Por ello, a diferencia del conflicto árabe/israelí, en el oscuro fondo de La caja negra y de toda la obra de Oz, que es una situación propiamente trágica porque no tiene solución probable y en la cual, además, cada parte tiene razones legítimas para pelear, esta novela tiene final feliz. Oz, quien descreía del apotegma de Tolstói sobre las familias felices y las familias infelices, en La caja negra ofrece, alrededor de un Alec (combatiente en la Guerra de los Seis Días y en la del Yom Kippur como su creador) tocado por el cáncer que regresa a Israel para morir en familia, la reconciliación, aunque el moribundo recalque, con la antigua lengua hebrea, que el tiempo presente es una imposibilidad no sólo gramatical.

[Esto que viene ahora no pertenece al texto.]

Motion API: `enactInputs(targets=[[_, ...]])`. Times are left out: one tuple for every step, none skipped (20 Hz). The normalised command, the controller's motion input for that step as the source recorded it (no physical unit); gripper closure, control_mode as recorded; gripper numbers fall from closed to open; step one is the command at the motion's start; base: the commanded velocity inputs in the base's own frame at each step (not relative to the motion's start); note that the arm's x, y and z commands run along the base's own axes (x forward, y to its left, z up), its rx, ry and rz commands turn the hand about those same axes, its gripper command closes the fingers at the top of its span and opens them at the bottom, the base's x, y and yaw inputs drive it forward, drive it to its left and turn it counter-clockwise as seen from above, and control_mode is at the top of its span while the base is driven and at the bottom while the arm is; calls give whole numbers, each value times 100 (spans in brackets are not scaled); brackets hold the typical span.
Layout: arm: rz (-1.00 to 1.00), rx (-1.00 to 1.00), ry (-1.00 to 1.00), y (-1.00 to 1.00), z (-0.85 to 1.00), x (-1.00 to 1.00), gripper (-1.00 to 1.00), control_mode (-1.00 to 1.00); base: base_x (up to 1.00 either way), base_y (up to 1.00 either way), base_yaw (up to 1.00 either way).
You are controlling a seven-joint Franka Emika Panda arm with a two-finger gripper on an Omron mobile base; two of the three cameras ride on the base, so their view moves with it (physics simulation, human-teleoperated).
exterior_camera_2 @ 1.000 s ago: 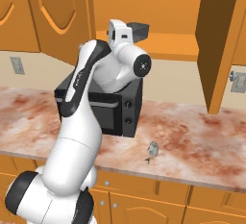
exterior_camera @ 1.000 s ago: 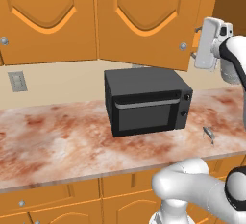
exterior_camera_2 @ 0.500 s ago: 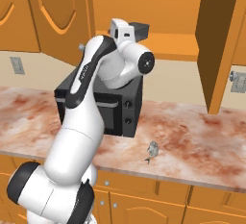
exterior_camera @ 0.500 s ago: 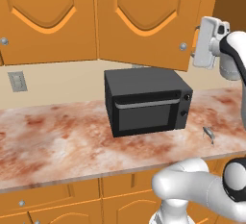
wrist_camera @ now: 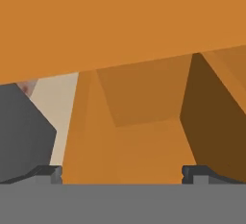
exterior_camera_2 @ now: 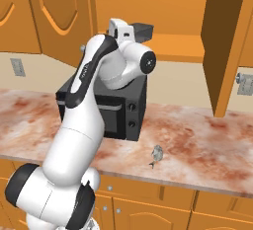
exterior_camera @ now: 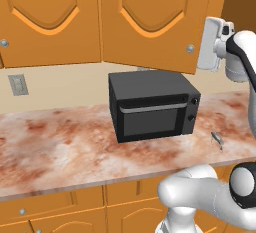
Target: Retrieve the tupperware from the cabinet, then place the raw meat into the tupperware to avoid contamination.
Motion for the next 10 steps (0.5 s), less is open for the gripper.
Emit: enactInputs(targets=[[3, 0, 0, 12, 0, 6, -100, -100, 0, 0, 0], [3, 0, 0, 12, 0, 0, -100, -100, 0, 0, 0], [3, 0, 0, 10, 0, 0, -100, -100, 0, 0, 0], [3, 0, 0, 6, 0, 0, -100, -100, 0, 0, 0], [3, 0, 0, 3, 0, -2, -100, -100, 0, 0, 0], [3, 0, 0, 0, 0, -11, -100, -100, 0, 0, 0], [3, 0, 0, 0, 0, -15, -100, -100, 0, 0, 0], [3, 0, 0, 0, 0, -20, -100, -100, 0, 0, 0], [4, 0, 0, 0, 0, -25, -100, -100, 0, 0, 0], [4, 0, 0, 1, 1, -28, -100, -100, 0, 0, 0]])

Acaso en La caja negra está la reconciliación que este escritor–soldado (uno de los pocos de esas características que sobrevivieron entre nosotros) quiso para Medio Oriente, como militante pacifista, aunque el pacifismo de un sionista no sea, como Oz insistió, necesariamente la no violencia. El letrado protagonista, como el católico Georges Bernanos, cree que la infelicidad es una fuente de bendición. Eso —dice Amos Oz a través de los apuntes de Alec— es judaísmo puro: carece la Biblia de una palabra equivalente para la felicidad. Pero, no habiéndola, La caja negra es la paradójica crónica de un diálogo de paz y por ello, la última palabra en La caja negra no puede ser sino “Amén”.